第786回 「仕事を作業にしてはならない」
プログラム作成やシステム構築などの“ものつくり”業務遂行を行なう場合、
毎回課題となるのが、品質と納期のどちらを優先すべきか、です。
この課題は私の知る限り過去から延々と続いており、
恐らく我々の業界の永遠の課題であり続けるのかもしれません。
また、手作業による“ものつくり”全般的課題かもしれません。
高い品質を実現するほどに、時間を要します。
また、納期を守ろうとすると、時間の制限上雑な仕事になり、品質が落ちてしまいます。
アプリの利用現場に潜在する要求を掘り起こし、
それを満たすような行き届いたアプリケーションを自らの手で作り出し提供すべきである、
ですとか、是非とも提供したい、と新人の頃にはみんな熱く思いを語ります。
しかし、現実は毎回のプロジェクトにおいて、納期に追われ、
慌てた挙句に設計書に指示されていることすらも実装から漏らし、
レビューの度に指摘を受けるような散々な業務状況です。
慌てて修正したプログラムは、テストが不十分で、
修正を加えるごとに品質が劣化して行く様なことも生じます。
こういうネガティブサイクルに陥ったプロジェクトを見ていると、
なんだか仕事が仕事ではなくなって、ただの作業になってしまい大変寂しいです。

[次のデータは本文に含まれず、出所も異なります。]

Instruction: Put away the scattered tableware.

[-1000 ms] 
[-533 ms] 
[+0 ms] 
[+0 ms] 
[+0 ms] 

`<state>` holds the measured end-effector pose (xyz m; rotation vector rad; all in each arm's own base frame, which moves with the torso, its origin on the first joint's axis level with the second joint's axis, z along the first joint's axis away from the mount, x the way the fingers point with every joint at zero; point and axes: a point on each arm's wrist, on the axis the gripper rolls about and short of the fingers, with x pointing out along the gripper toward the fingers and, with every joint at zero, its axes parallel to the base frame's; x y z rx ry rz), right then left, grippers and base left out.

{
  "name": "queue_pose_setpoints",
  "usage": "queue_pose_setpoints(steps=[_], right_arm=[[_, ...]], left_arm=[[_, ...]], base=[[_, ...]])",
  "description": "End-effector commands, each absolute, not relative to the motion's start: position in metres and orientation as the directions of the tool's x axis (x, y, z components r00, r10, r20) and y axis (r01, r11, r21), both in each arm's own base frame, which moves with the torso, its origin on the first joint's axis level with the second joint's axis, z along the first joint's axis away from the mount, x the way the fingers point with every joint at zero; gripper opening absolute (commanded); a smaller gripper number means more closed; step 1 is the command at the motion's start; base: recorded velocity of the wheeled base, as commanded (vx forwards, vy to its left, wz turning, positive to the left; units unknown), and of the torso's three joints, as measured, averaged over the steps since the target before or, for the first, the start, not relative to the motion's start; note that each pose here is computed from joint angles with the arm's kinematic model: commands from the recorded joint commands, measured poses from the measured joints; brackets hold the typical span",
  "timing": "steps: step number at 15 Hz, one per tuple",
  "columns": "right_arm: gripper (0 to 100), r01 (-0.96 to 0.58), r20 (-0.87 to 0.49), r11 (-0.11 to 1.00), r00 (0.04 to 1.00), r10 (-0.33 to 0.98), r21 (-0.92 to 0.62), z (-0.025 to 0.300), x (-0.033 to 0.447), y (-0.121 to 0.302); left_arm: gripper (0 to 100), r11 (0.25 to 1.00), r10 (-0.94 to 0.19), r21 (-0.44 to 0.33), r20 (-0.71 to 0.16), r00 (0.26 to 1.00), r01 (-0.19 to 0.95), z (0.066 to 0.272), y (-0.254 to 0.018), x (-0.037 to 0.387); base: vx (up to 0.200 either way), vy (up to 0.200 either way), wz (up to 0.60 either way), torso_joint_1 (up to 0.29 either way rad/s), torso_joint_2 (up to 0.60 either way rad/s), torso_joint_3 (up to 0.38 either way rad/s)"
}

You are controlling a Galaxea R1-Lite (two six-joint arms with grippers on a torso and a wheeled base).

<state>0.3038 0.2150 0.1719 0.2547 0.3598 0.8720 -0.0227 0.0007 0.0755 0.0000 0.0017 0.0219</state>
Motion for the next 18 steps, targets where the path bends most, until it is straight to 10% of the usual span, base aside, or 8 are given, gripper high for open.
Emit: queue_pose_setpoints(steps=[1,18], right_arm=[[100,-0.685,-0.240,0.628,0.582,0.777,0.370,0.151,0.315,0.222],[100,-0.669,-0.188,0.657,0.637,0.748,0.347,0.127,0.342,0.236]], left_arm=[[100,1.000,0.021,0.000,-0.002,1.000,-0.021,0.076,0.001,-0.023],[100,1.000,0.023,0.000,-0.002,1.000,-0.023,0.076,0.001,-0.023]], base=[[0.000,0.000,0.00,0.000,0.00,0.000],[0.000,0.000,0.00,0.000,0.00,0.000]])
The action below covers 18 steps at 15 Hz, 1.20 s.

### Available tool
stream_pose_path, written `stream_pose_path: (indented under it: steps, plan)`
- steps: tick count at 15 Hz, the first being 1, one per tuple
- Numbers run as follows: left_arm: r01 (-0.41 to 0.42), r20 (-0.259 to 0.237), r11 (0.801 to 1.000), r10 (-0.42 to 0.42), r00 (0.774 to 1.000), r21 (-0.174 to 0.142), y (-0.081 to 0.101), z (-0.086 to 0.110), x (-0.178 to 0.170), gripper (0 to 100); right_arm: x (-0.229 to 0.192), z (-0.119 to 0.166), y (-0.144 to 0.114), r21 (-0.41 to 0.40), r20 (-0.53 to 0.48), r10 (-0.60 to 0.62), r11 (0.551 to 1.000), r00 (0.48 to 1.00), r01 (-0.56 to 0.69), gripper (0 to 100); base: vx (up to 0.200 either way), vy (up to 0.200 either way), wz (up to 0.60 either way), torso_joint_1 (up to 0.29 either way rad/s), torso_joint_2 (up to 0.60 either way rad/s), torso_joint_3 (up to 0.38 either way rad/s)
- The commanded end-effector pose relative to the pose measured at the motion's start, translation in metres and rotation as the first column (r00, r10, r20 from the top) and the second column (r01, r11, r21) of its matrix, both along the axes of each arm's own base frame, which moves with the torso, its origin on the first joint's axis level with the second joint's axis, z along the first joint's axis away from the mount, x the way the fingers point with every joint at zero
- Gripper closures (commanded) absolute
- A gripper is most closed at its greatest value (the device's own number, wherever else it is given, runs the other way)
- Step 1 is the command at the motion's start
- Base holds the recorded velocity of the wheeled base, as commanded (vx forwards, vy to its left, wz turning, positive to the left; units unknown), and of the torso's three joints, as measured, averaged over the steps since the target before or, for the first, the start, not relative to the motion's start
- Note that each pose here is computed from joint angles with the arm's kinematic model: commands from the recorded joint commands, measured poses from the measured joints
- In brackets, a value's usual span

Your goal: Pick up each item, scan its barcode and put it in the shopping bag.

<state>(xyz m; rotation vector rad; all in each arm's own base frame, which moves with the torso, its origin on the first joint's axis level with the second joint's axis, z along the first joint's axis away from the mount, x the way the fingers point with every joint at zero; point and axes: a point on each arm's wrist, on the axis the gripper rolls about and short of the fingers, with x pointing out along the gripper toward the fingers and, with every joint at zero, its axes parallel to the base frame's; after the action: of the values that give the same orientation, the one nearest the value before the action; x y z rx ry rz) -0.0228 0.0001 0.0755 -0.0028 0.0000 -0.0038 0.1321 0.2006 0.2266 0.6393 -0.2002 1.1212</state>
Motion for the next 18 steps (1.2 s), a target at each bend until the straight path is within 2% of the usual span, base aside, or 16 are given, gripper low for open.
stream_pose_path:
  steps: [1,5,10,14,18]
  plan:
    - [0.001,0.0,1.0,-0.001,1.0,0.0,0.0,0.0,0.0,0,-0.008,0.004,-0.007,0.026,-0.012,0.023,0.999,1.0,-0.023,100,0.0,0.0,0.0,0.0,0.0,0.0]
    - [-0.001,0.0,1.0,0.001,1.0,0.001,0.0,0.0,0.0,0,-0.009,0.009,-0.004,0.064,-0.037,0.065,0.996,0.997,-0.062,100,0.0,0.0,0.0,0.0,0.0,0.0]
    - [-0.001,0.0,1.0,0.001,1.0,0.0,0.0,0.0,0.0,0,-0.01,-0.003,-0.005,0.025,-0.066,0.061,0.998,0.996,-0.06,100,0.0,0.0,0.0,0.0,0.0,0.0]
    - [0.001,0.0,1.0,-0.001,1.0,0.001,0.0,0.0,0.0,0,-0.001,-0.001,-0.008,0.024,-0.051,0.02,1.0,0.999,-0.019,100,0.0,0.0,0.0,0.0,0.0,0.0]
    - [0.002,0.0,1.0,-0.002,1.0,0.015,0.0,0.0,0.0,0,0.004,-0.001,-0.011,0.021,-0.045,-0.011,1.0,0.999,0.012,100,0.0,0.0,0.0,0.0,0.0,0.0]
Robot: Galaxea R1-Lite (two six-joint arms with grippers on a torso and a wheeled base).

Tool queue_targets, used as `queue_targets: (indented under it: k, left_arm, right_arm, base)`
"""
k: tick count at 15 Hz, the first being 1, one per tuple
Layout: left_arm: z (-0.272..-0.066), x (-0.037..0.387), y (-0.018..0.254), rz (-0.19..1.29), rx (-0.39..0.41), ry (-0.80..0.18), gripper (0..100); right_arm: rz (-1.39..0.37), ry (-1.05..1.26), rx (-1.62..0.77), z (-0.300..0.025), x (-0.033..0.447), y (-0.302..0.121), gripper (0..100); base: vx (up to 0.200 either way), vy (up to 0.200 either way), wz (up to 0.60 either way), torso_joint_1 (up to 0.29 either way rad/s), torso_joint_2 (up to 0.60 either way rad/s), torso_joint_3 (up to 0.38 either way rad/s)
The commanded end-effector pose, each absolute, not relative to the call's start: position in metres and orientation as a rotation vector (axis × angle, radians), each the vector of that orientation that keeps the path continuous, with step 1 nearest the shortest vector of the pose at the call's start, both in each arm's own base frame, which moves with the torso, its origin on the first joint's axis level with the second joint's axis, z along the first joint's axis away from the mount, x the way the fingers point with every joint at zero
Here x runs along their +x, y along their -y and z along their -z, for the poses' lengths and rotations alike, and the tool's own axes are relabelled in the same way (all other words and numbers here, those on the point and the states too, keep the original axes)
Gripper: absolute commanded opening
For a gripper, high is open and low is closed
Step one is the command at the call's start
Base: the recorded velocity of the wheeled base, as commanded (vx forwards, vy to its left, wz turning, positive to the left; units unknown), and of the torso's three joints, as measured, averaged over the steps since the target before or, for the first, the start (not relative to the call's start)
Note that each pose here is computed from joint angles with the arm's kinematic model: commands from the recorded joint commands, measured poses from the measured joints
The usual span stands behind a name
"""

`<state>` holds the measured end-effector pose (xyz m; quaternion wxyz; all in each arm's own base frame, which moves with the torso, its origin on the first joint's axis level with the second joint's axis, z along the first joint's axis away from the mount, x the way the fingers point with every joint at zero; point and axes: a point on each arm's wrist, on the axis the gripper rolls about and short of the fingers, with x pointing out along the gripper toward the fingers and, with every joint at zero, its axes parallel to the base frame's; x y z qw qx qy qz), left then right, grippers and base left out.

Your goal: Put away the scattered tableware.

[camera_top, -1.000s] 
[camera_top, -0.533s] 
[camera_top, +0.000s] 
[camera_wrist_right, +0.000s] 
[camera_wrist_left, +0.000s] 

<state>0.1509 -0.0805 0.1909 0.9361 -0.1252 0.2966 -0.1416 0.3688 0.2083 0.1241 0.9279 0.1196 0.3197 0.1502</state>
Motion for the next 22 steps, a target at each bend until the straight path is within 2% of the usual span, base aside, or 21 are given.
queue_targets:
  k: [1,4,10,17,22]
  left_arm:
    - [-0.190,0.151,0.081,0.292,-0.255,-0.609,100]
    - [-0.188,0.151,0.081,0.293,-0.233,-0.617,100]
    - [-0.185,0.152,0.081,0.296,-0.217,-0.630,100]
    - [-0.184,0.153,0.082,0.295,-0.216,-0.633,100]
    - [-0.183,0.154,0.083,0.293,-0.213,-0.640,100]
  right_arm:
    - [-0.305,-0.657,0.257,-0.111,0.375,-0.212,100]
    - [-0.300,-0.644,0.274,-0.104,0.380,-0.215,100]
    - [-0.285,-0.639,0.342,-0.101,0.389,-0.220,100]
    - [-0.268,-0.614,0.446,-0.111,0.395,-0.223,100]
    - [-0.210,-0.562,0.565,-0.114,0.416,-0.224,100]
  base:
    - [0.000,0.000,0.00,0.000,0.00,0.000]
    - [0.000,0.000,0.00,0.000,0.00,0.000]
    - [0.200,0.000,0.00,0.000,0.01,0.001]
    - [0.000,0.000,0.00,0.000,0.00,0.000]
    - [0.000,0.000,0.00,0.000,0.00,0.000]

悲しいです。
今日もそういうやり取りが起こっている社内プロジェクト現場を眺めていると、
少し前にニュースで話題になり、多くの国民の顰蹙を買った自衛隊の不祥事を思い出しました。
南スーダン国連平和維持活動(PKO)に派遣された陸上自衛隊の日報隠蔽を組織ぐるみで
行なった、あの話です。恐らく、関与した自衛官たちも自衛官に成りたての頃、
つまりフレッシュマン自衛官のころは国民の命を救うことや、日本国の為に役だちたい、
という高潔な熱い思いや使命感に溢れていたと、思います。
しかし、毎日の業務に追われるだけになってしまうと、仕事への熱意や使命感が段々薄らぎ、
日々の業務を恙無く遣り過ごすことが目標の毎日に堕ちていったのだろうと、思われます。
そしてさらに、平穏な毎日を守るためには、物議を醸し出すことは避けるべきである、
と目を向ける方向が全く違ってしまいます。
その結果、一旦発してしまった発言を守るために、
組織全体で隠蔽せざるを得ない、と言う風に追い詰められていった。
なんとも情けない行為とならざるを得なくなったのだろうと、推測します。
これでは、最早仕事とは呼べないです。
こうなると他人事ながら、仕事は楽しいなんてものでなく、苦痛でしかないと、思います。
私は、原則仕事は楽しむものだ、と考えています。
そう発言しますと、「私は 仕事が大好きでそれだけが生き甲斐だ という心持ちではありません。
それ以外にも様々なことを出来ればと思います。」と、言ってきたスタッフが居ます。
仕事以外を楽しむのは構わないと、思います。
むしろ、楽しい事がたくさんあるのは、人生の時間が豊かでとても良いことだと思います。
一方、仕事は人生の長い時間を費やし行なうものですから、仕事に従事する間は楽しむべきですし、
従事する長い時間をただの作業だけで済ますと、苦痛になってしまいます。
また、仕事へは大人に成った人生の大半の時間を費やすものですから、
併せて自分を修養させるツールに利用するのが合理的だと、考えます。
4月になると日本中が新社会人で溢れます。私の会社にも、今年も新入社員がやってきます。
そういう新社会人の彼らにこのことを伝えたいと、思います。
新社会人になった今、感じている仕事への熱い思い、緊張感を、生涯褪せさせずに、
今の気持ちをキープし仕事に向き合い続けて欲しいのです。
そのためには、決して仕事をただの作業にしてしまわないことです。
仕事をただの作業にしてしまうと、その後の仕事時間中はつまらない、
無為な時間を過ごすことになり、長い人生の時間が大変勿体ないです。